Your instructions
A verbatim copy of the listing is needed; pictures are to be left out.

++++++

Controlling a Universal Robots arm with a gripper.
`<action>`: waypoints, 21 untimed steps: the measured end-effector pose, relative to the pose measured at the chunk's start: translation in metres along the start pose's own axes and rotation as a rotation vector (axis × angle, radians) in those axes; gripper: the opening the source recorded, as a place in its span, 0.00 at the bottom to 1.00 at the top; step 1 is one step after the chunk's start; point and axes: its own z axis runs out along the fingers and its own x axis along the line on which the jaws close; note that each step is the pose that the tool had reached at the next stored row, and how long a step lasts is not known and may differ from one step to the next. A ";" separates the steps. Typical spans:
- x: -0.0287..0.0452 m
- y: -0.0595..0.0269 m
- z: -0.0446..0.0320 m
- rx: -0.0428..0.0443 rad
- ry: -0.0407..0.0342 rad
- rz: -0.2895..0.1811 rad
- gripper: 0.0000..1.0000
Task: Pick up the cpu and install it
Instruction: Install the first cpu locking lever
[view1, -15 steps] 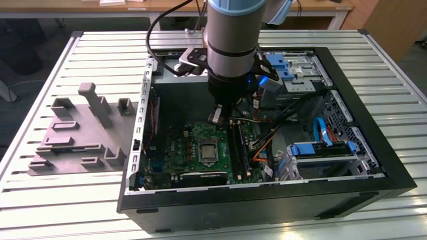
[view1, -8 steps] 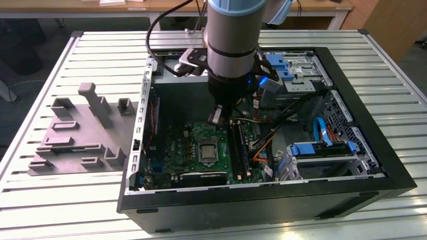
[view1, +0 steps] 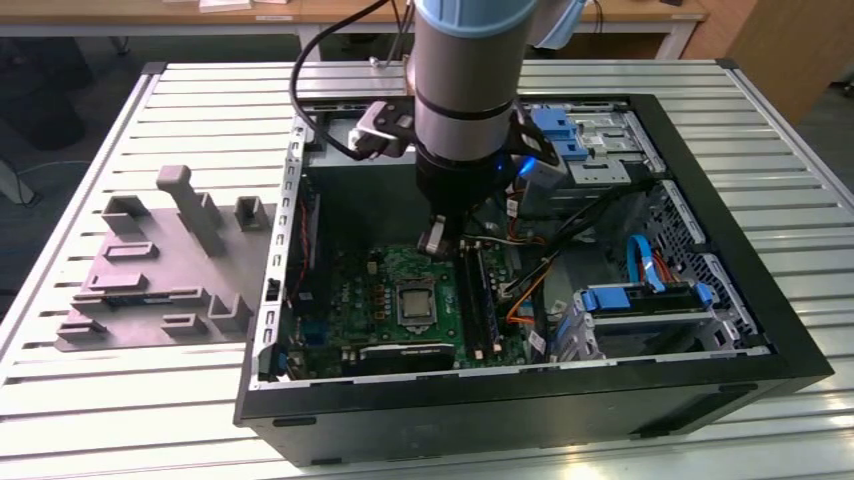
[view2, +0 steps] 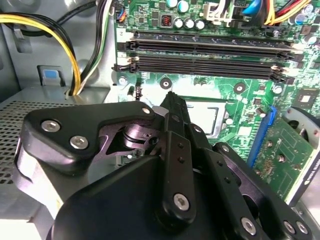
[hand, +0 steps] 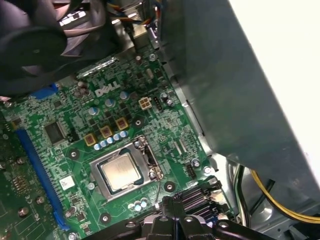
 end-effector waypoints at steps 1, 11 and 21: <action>0.0012 -0.0004 0.0000 0.0000 0.0000 -0.002 0.11; 0.0069 -0.0023 0.0003 -0.0015 0.0005 -0.078 0.11; 0.0130 -0.0016 0.0012 -0.0030 0.0004 -0.143 0.11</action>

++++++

Written answer
Controlling a Universal Robots arm with a gripper.
`<action>`: waypoints, 21 untimed steps: the measured end-effector pose, relative to the pose measured at the chunk's start: translation in metres along the start pose's own axes and rotation as a rotation vector (axis × angle, radians) in those axes; gripper: the opening the source recorded, as a place in its span, 0.00 at the bottom to 1.00 at the top; step 1 is one step after the chunk's start; point and axes: its own z axis runs out along the fingers and its own x axis along the line on which the jaws close; note that each step is the pose that the tool had reached at the next stored row, and how long a step lasts is not known and may differ from one step to the next. A ";" separates the steps. Typical spans:
- x: -0.0287..0.0452 m
- y: -0.0595..0.0269 m
- z: -0.0446..0.0320 m
- rx: -0.0428..0.0443 rad
- ry: -0.0407..0.0342 rad
- rz: -0.2895..0.1811 rad
- gripper: 0.0000..1.0000
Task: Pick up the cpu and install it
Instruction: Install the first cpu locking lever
[view1, -15 steps] 
[view1, -8 steps] 
[view1, +0 steps] 
[view2, +0 steps] 
[hand, +0 steps] 
 end-effector waypoints at steps 1, 11 and 21: <action>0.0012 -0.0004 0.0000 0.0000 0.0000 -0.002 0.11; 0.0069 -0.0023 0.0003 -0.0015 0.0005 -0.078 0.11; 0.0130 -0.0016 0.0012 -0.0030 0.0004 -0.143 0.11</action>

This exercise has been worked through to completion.